On 07/03/2012 16:33, Mark Shannon wrote:
It should also help with sandboxing, as it would make it easier to
analyse and thus control access to builtins, since the execution context
of all code would be easier to determine.

pysandbox patchs __builtins__ in:

 - the caller frame
 - the interpreter state
 - all modules

It uses a read-only dict with only a subset of __builtins__. It is important for:

 - deny replacing a builtin function
 - deny adding a new "superglobal" variable
 - deny accessing a blocked function

If a module or something else leaks the real builtins dict, it would be a vulnerability.

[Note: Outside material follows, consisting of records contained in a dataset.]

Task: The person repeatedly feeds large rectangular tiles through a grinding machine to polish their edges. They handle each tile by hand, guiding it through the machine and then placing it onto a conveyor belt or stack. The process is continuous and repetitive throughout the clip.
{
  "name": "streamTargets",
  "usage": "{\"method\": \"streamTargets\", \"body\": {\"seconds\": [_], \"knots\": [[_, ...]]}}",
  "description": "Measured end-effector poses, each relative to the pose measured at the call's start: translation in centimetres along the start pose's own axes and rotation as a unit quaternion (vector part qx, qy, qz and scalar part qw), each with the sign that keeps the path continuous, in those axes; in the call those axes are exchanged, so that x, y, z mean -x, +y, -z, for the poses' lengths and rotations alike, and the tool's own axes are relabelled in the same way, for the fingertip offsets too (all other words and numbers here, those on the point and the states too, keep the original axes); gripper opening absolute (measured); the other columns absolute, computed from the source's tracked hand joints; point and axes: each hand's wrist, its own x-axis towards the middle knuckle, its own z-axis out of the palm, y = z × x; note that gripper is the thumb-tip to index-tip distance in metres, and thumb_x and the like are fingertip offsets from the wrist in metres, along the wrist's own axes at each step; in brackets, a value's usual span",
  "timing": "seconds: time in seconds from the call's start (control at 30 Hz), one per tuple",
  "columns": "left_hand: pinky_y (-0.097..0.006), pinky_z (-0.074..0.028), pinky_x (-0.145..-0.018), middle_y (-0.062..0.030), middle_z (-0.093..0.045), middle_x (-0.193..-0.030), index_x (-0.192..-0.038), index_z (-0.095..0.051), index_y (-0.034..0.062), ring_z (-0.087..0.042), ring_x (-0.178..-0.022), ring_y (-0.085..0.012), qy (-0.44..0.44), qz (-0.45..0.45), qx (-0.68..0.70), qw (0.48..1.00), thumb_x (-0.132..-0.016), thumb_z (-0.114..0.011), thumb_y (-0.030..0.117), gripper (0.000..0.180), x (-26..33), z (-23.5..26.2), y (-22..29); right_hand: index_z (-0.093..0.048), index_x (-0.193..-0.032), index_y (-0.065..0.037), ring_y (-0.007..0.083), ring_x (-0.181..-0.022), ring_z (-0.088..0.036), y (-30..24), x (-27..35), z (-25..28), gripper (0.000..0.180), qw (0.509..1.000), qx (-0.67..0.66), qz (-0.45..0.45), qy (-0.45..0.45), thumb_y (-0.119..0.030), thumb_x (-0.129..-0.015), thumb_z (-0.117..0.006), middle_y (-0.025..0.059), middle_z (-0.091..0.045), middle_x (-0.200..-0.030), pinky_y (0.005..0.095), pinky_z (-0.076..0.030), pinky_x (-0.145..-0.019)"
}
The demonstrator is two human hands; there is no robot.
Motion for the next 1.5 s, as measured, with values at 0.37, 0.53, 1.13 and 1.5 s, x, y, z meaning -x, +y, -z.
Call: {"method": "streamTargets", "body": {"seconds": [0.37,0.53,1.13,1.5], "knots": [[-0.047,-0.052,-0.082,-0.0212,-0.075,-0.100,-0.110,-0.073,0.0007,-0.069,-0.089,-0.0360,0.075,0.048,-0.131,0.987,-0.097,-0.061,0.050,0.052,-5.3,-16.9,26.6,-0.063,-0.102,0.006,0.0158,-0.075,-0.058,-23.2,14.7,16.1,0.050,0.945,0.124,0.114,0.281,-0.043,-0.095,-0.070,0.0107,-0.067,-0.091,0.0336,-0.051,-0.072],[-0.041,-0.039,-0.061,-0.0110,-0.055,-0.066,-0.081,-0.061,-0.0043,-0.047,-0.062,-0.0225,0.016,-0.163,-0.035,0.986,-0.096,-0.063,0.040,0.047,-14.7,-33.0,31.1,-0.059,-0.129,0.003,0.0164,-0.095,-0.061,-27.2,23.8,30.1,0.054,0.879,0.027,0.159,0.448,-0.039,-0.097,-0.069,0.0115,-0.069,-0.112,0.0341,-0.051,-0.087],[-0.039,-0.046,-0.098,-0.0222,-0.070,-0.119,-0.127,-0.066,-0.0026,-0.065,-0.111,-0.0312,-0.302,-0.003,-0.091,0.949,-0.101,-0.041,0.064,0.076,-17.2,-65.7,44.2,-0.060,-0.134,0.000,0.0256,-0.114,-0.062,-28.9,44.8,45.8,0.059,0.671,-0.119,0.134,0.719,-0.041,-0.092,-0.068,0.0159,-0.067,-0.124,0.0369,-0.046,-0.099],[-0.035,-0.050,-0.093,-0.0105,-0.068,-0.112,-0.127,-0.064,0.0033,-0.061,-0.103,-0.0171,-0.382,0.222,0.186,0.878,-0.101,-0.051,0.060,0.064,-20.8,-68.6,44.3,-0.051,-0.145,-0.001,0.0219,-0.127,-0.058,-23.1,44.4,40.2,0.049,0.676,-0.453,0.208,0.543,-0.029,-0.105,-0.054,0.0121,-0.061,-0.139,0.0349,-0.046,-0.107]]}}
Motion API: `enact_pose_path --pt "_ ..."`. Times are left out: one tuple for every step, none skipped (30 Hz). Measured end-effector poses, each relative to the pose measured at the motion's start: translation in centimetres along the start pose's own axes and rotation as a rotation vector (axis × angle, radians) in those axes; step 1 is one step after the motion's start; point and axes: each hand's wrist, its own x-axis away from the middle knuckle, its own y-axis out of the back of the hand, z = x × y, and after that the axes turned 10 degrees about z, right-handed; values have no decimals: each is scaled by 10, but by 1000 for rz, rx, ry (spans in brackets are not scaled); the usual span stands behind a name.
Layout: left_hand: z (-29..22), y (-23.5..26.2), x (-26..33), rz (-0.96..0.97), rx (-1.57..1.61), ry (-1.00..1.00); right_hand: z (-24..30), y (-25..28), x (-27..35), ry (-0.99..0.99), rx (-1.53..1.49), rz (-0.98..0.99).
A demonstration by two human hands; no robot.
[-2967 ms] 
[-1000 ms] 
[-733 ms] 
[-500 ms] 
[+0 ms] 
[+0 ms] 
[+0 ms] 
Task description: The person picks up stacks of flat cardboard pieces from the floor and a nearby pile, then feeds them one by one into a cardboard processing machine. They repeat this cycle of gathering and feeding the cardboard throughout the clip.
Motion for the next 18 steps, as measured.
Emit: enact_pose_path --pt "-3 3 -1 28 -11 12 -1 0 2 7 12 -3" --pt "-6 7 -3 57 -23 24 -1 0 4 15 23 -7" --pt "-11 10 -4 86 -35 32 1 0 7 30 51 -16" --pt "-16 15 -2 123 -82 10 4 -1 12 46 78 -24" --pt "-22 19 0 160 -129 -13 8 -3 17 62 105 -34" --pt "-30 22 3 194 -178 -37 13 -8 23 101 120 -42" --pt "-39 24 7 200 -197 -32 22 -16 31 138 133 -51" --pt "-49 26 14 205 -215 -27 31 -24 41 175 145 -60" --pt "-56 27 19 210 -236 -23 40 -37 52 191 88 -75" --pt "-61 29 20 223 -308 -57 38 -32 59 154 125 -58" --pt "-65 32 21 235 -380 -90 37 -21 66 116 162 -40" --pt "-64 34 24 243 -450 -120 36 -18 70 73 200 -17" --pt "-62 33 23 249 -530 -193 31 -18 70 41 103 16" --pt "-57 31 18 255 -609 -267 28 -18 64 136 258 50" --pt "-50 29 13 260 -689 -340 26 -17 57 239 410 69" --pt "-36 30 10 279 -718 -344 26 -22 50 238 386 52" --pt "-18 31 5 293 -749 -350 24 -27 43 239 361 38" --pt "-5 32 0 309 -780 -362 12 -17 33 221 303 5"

pysandbox is able to replace temporary __builtins__ everywhere and then restore the previous state.

Can you please explain why/how pysandbox is too restrictive and how your proposition would make it more usable?

Currently, it is impossible to allow one function access to sensitive
functions like open(), while denying it to others, as any code can then
get the builtins of another function via f.__globals__['builtins__'].
Separating builtins from globals could solve this.

For a sandbox, it's a feature, or maybe a requirement :-)

It is a problem if a function accessing to the trusted builtins dict is also accessible in the sandbox. I don't remember why it is a problem: pysandbox blocks access to the __globals__ attribute of functions.